Diese Finanzierung bedeutet einen permanenten Druck in verschiedenen Bereichen. Es bringt mit sich, mit den Künstlern hart über Gagen zu verhandeln, ausserdem muss genug Publikum in die Vorstellungen gelockt werden. Über die Jahre habe ich diesbezüglich eine gewisse Gelassenheit entwickelt und die Zuversicht, dass es immer irgendwie funktioniert. Der Grat ist schmal und es kann immer auf die positive oder die negative Seite kippen. Damit habe ich gelernt zu leben.

Laut Homepage bietet das Ticino «unterhaltende, auch zeitkritische, moderne Kunst». Wie treffen Sie die Auswahl der Künstler und Künstlerinnen?
Über die Jahre hat sich ein Ticino-Ensemble gebildet. Wenn mich eine Produktion überzeugt, wird die nächste meist noch besser. So hat das Publikum auch die Möglichkeit, die Entwicklung der Künstler mitzuerleben. Die Wahl der Künstler ist zum Teil Programmstrategie und zum Teil Bauch­ent­scheid. Allerdings ist die grössere Entscheidung eher, wie viele Abende jemand auftritt und nicht, wer auftritt. Wie stark eine Vorführung besucht wird, ist von vielen Faktoren abhängig. Vieles ist nicht steuerbar, auch nach 30 Jahren nicht. Für viele ist die Kultur «Dessertbereich» im Leben, also das, was zuerst gespart werden kann. Für mich selbst ist sie wie Nahrung (lacht).

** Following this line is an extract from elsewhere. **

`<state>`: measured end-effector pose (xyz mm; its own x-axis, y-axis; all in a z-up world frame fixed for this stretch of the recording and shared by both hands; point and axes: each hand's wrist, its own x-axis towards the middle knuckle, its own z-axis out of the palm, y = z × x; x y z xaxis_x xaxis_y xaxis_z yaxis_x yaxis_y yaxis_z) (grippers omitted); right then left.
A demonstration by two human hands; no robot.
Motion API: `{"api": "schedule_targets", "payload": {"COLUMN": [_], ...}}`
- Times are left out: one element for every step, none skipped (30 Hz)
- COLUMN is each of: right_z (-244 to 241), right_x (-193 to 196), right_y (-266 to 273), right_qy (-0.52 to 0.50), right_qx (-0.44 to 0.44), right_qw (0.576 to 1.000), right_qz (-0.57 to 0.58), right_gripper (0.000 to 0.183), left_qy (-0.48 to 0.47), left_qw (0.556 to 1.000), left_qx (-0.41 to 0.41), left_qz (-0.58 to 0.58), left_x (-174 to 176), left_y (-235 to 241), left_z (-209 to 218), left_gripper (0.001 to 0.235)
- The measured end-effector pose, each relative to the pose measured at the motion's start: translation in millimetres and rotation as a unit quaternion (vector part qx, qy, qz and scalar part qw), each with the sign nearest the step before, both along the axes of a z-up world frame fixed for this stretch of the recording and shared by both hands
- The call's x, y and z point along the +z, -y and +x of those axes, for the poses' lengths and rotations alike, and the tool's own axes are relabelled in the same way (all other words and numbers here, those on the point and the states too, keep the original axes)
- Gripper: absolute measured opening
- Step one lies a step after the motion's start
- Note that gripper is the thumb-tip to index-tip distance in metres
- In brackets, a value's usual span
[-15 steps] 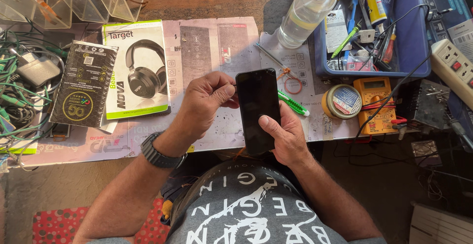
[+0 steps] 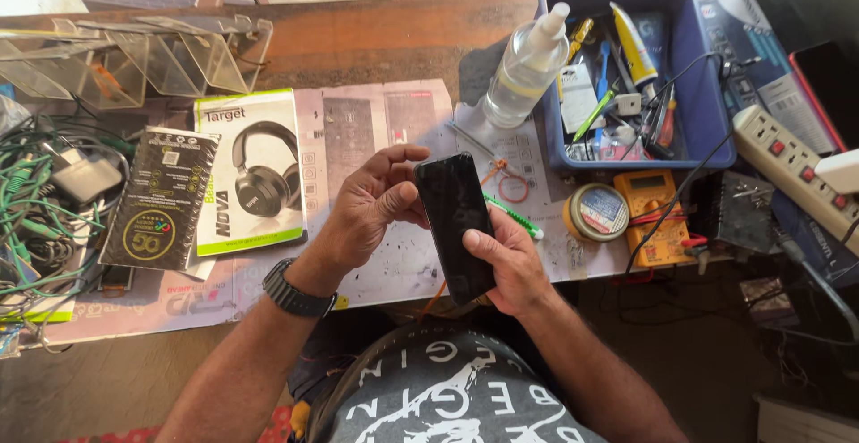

Sie wohnen und arbeiten unter einem Dach. Was macht diese Lebensform für Sie attraktiv?
So habe ich keinen Arbeitsweg, ich bemitleide alle Pendler. Allerdings ist die permanente Erreichbarkeit manchmal auch eine Last. Diese Lebensform ist für den Betrieb äusserst praktisch, manchmal wäre ein Arbeitsweg aber auch gut für den seelischen Zustand. Die Distanz zwischen Freizeit und Arbeit hätte auch ihr Gutes. Bei mir ist der Weg nur von der Küche ins Büro (lacht). Die Trennung scheint mir in der Phantasie reizvoll, vielleicht realisiere ich sie auch in späteren Jahren. Insgesamt bietet es mir aber momentan viel Positives. Wenn alles lebt, die Bühne tönt und es aus der Küche riecht, inspiriert mich das für die Arbeit im Büro.

Ein kurzer Rückblick: Was waren für sie die Highlights der vergangenen Jahre?
Da reiht sich eines ans andere (lacht). Die frischeste Erinnerung eines Highlights ist sicher das Jubiläumskonzert von Núria Rial in der Kirche. Es gibt so viele solcher Highlights unter den fast 1000 Abenden, an denen Veranstaltungen durchgeführt wurden.

Worauf freuen Sie sich in Zukunft?
Für mich würde ich mich freuen, wenn ich möglichst lange gesund bleibe.
Für das Theater freue ich mich auf die Umsetzung von einigen Ideen, die aber noch nicht spruchreif sind. Ich bin gespannt, ob ein paar dieser Ideen realisierbar sind. Heute, Dienstag, freue ich mich ganz einfach auf Donnerstag, weil dann der Künstler Tilo Nest bei uns ist (Das Interview wurde am 8.12. geführt; Anm. d. Red.).

In diesem Sinne weiterhin alles Gute und herzlichen Dank für unser Gespräch.
Das Gespräch führte Susanna Valentin.